Leaving out the images, return the data below exactly as it is written.

# # # # # # #

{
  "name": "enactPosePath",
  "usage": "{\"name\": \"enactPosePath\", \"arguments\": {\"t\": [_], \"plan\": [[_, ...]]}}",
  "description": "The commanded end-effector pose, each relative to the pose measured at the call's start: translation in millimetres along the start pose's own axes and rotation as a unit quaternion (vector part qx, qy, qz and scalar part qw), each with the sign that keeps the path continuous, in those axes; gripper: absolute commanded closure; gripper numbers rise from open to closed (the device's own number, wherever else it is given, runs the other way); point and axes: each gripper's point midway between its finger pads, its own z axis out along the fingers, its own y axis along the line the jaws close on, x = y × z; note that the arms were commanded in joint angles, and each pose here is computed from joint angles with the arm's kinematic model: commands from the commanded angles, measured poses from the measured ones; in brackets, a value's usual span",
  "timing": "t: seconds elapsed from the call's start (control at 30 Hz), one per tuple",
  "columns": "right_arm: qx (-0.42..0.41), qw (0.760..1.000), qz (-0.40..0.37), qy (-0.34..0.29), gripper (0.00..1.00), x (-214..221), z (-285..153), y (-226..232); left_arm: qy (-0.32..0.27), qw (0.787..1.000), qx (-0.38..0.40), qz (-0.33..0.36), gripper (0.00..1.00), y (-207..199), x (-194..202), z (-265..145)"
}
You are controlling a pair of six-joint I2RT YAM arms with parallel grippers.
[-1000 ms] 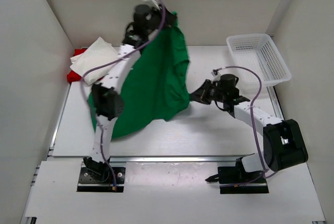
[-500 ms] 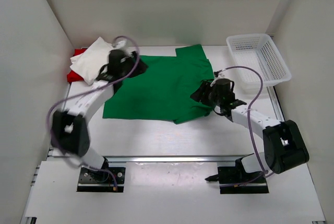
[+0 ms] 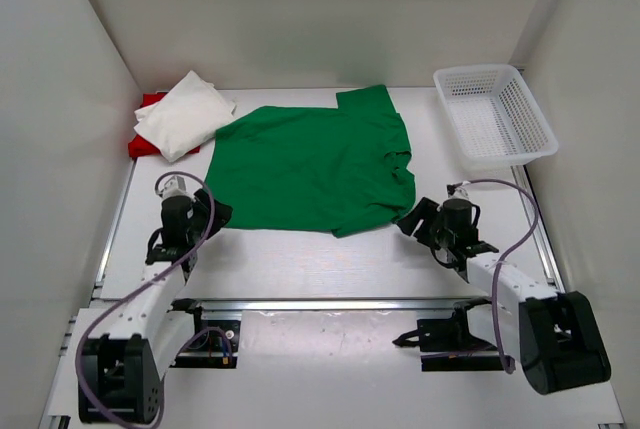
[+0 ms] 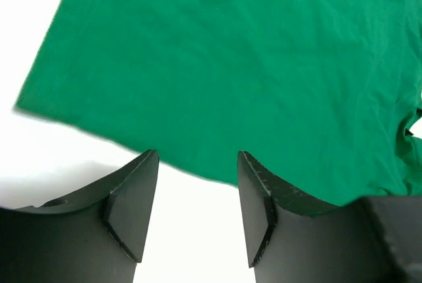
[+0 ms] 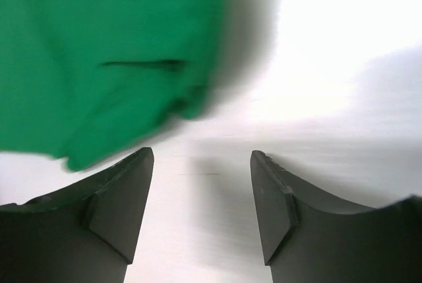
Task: Fold and stack the t-shirts
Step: Flatten out the tshirt
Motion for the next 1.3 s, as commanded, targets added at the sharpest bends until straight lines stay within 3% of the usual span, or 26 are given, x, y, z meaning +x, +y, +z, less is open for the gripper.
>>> {"name": "enactPosePath", "arguments": {"t": [0.0, 0.1, 0.13, 0.2, 0.27, 0.33, 0.47, 0.57, 0.67, 0.83, 0.9, 1.0, 1.1, 1.2, 1.27], "plan": [[-0.009, 1.0, 0.005, 0.0, 0.4, -8, 7, -2, -0.042, 0.999, -0.008, -0.011, 0.37, 10, -6, -10], [-0.015, 1.0, -0.015, 0.014, 0.43, -15, 21, 9, -0.033, 0.999, -0.024, -0.01, 0.38, 18, -1, -9], [-0.017, 1.0, -0.015, 0.022, 0.48, -17, 28, 12, -0.044, 0.998, -0.036, -0.023, 0.38, 26, -8, -9], [-0.023, 0.999, -0.018, 0.032, 0.65, -18, 35, 16, -0.046, 0.998, -0.025, -0.04, 0.38, 25, -8, -7], [-0.041, 0.998, -0.018, 0.042, 0.92, -23, 36, 27, -0.052, 0.998, -0.001, -0.037, 0.38, 12, -14, -6], [-0.044, 0.996, -0.047, 0.056, 1.0, -22, 25, 42, -0.05, 0.998, -0.004, -0.039, 0.38, 11, -15, -4], [-0.059, 0.992, -0.074, 0.081, 1.0, -18, -30, 70, -0.062, 0.996, -0.003, -0.064, 0.38, 14, -23, 3], [-0.098, 0.989, -0.089, 0.073, 1.0, -44, -62, 106, -0.05, 0.995, -0.001, -0.081, 0.39, 13, -15, 14], [-0.15, 0.981, -0.084, 0.092, 1.0, -60, -68, 132, -0.042, 0.995, -0.001, -0.089, 0.4, 13, -14, 22], [-0.133, 0.985, -0.044, 0.103, 1.0, -79, 0, 106, -0.049, 0.993, -0.012, -0.108, 0.4, 18, -20, 29], [-0.128, 0.983, -0.008, 0.133, 1.0, -86, 43, 85, -0.05, 0.992, -0.014, -0.114, 0.4, 19, -21, 32], [-0.128, 0.986, 0.014, 0.107, 1.0, -150, 95, 91, -0.052, 0.993, -0.018, -0.106, 0.41, 15, -24, 36], [-0.134, 0.986, 0.01, 0.101, 1.0, -188, 132, 107, -0.051, 0.993, -0.018, -0.105, 0.41, 14, -27, 37], [-0.107, 0.985, -0.028, 0.13, 1.0, -196, 149, 115, -0.047, 0.993, -0.033, -0.104, 0.41, 23, -20, 38], [-0.087, 0.985, -0.058, 0.139, 1.0, -180, 133, 119, -0.045, 0.993, -0.029, -0.106, 0.4, 22, -19, 39]]}}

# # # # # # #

THE ANSWER:
{
  "name": "enactPosePath",
  "usage": "{\"name\": \"enactPosePath\", \"arguments\": {\"t\": [_], \"plan\": [[_, ...]]}}",
  "description": "The commanded end-effector pose, each relative to the pose measured at the call's start: translation in millimetres along the start pose's own axes and rotation as a unit quaternion (vector part qx, qy, qz and scalar part qw), each with the sign that keeps the path continuous, in those axes; gripper: absolute commanded closure; gripper numbers rise from open to closed (the device's own number, wherever else it is given, runs the other way); point and axes: each gripper's point midway between its finger pads, its own z axis out along the fingers, its own y axis along the line the jaws close on, x = y × z; note that the arms were commanded in joint angles, and each pose here is computed from joint angles with the arm's kinematic model: commands from the commanded angles, measured poses from the measured ones; in brackets, a value's usual span",
  "timing": "t: seconds elapsed from the call's start (control at 30 Hz), one per tuple",
  "columns": "right_arm: qx (-0.42..0.41), qw (0.760..1.000), qz (-0.40..0.37), qy (-0.34..0.29), gripper (0.00..1.00), x (-214..221), z (-285..153), y (-226..232); left_arm: qy (-0.32..0.27), qw (0.787..1.000), qx (-0.38..0.40), qz (-0.33..0.36), gripper (0.00..1.00), y (-207..199), x (-194..202), z (-265..145)"
}
You are controlling a pair of six-joint I2RT YAM arms with parallel grippers.
[-1000 ms] 
[-500 ms] 
[+0 ms] 
[+0 ms] 
[+0 ms] 
Task: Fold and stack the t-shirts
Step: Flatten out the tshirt
Motion for the next 1.3 s, as commanded, targets added at the sharpest bends until straight lines stay within 3% of the usual span, or 26 are given, x, y, z meaning +x, +y, +z, less is open for the gripper.
>>> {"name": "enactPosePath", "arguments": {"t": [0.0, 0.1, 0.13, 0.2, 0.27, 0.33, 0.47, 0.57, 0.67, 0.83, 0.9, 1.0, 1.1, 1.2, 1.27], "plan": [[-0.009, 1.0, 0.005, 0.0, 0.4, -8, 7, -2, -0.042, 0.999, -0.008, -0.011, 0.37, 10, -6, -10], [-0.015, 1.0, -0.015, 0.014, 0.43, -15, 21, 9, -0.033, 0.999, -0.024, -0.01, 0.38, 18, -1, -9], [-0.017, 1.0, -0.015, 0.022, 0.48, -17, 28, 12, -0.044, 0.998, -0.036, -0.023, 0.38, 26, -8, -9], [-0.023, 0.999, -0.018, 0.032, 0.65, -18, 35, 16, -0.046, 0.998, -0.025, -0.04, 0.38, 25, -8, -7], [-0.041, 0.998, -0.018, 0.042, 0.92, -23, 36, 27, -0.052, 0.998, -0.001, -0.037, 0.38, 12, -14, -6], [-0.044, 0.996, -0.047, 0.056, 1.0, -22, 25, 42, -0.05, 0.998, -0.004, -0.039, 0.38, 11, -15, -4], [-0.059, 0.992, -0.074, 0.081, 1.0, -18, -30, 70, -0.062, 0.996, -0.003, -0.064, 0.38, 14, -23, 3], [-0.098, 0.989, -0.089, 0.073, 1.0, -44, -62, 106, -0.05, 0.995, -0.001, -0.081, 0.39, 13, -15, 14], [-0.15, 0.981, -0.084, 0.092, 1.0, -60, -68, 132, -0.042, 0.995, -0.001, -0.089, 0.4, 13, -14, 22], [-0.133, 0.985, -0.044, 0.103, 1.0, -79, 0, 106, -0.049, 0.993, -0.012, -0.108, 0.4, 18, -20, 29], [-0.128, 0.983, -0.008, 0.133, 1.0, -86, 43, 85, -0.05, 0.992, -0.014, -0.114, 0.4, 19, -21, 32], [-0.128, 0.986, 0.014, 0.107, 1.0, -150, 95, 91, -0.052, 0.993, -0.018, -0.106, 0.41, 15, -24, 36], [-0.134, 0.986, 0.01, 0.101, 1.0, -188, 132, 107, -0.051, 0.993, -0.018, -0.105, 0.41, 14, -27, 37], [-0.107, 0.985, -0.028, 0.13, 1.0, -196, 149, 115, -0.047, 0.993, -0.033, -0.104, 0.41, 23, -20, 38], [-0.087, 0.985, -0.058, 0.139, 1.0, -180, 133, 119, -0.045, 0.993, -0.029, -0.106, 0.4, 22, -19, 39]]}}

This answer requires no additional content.